Record Volume III at 507. The court ruled that the prosecutor had the right to interrogate the witnesses in the presence of the jury but granted defense counsel a standing objection.6
B. The Interrogation of Dennis Cross
Dennis Cross was called to the stand in the presence of the jury. Prior to being interrogated by the prosecutor, Cross was examined by the trial judge and counseled by him with respect to his Fifth Amendment right not to answer questions which would tend to incriminate him. Cross was examined as follows by the prosecutor:
Q. Did you say, sir, that your name is Dennis Brinson Cross, Jr.?
A. Yes, sir.
Q. How old are you, sir?
A. I just turned 19 in December.
Q. Mr. Cross, are you presently under indictment in this Court for the offense of Murder?
A. Yes, sir.
Q. Does that charge of murder stem from the homicide of Houston E. Busby?
A. I refuse to answer.
Q. Do you know a woman by the name of Marie Busby?
A. I refuse to answer.
Q. Did you live in the home of Houston E. Busby during the period ... approximate period of January 1, 1980 to May 1, 1980?
A. I refuse to answer.
Q. On May the 14th of 1980, were you employed at the Busby sand and gravel pit in the Theodore area?
A. I refuse ...
Q. Have you ever been offered money to either murder Houston Busby *1466yourself, or help someone else murder Houston Busby?
A. I refuse to answer.
Q. Do you know a man by the name of Terry Lewis?
A. I refuse to answer.
Q. Have you ever seen this weapon? A. I refuse to answer.

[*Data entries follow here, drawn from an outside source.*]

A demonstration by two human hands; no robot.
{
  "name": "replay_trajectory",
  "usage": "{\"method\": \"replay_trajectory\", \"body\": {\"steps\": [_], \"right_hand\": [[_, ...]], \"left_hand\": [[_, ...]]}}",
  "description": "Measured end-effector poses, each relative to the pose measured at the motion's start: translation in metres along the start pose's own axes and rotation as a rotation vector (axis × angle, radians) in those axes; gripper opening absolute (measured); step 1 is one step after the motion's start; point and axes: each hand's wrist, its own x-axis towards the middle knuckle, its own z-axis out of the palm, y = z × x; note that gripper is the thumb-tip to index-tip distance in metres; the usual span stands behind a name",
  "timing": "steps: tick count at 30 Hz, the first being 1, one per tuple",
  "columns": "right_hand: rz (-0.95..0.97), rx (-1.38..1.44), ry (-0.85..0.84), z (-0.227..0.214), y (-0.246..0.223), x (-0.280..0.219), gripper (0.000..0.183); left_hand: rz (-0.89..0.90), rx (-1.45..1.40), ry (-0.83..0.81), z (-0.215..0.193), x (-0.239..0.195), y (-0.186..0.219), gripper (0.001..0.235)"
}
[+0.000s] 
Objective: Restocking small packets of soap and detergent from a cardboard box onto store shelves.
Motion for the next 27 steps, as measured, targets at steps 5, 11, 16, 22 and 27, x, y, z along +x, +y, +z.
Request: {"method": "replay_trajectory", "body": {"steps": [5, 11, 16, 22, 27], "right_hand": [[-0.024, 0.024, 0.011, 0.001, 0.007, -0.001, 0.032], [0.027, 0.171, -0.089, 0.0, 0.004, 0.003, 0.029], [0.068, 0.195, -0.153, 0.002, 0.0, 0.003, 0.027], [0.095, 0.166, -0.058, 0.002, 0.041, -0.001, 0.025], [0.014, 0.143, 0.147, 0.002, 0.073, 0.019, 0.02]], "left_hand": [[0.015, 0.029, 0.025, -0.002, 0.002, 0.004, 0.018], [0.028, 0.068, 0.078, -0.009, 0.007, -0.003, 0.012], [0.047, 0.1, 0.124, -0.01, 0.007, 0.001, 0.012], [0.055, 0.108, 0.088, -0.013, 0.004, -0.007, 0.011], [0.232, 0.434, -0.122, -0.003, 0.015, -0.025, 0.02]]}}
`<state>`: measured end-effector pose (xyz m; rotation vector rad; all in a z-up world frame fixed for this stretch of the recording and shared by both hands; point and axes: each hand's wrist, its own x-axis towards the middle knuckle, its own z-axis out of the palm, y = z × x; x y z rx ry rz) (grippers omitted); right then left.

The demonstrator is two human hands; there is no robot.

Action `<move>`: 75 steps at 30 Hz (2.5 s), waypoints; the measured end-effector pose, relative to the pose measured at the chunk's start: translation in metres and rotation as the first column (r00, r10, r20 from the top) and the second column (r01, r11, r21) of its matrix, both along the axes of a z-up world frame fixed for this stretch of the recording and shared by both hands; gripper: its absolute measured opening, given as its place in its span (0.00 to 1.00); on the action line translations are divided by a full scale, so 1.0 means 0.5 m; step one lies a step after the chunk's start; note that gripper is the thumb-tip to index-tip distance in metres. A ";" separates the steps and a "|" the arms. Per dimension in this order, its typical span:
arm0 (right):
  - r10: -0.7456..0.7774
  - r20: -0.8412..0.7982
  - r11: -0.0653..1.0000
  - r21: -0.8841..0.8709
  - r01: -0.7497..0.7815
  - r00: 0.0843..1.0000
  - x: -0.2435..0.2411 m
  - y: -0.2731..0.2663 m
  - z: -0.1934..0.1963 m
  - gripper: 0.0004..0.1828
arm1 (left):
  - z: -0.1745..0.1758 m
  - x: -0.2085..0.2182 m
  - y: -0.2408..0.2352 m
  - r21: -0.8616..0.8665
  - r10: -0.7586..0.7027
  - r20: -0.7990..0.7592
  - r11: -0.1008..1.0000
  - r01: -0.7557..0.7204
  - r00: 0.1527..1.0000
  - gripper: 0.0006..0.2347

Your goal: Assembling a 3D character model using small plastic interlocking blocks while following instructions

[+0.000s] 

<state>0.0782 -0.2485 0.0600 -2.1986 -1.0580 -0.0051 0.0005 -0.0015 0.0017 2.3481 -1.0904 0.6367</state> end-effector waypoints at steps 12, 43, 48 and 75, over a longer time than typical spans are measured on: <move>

Q. Where were you at approximately five o’clock on the afternoon of May 13, 1980?
A. I refuse to answer.
Q. Where were you at approximately 10 or 10:30 p.m. on the night of May 13, 1980?
A. I refuse to answer.
Q. During the early morning hours of May 14, 1980, did you have occasion to ride in a pickup truck to an area west of the Mobile Airport?
A. I refuse to answer.
Q. Mr. Cross, are you going to refuse to answer any additional question that I might ask you?
A. Yes, sir.
Id. at 513-15.
After the prosecutor had asked these questions, the interrogation was interrupted by defense counsel’s objection. Defense counsel moved for a mistrial but the motion was denied. No further questions were asked of Dennis Cross. The subject of Cross being interrogated was not again addressed or mentioned during the trial.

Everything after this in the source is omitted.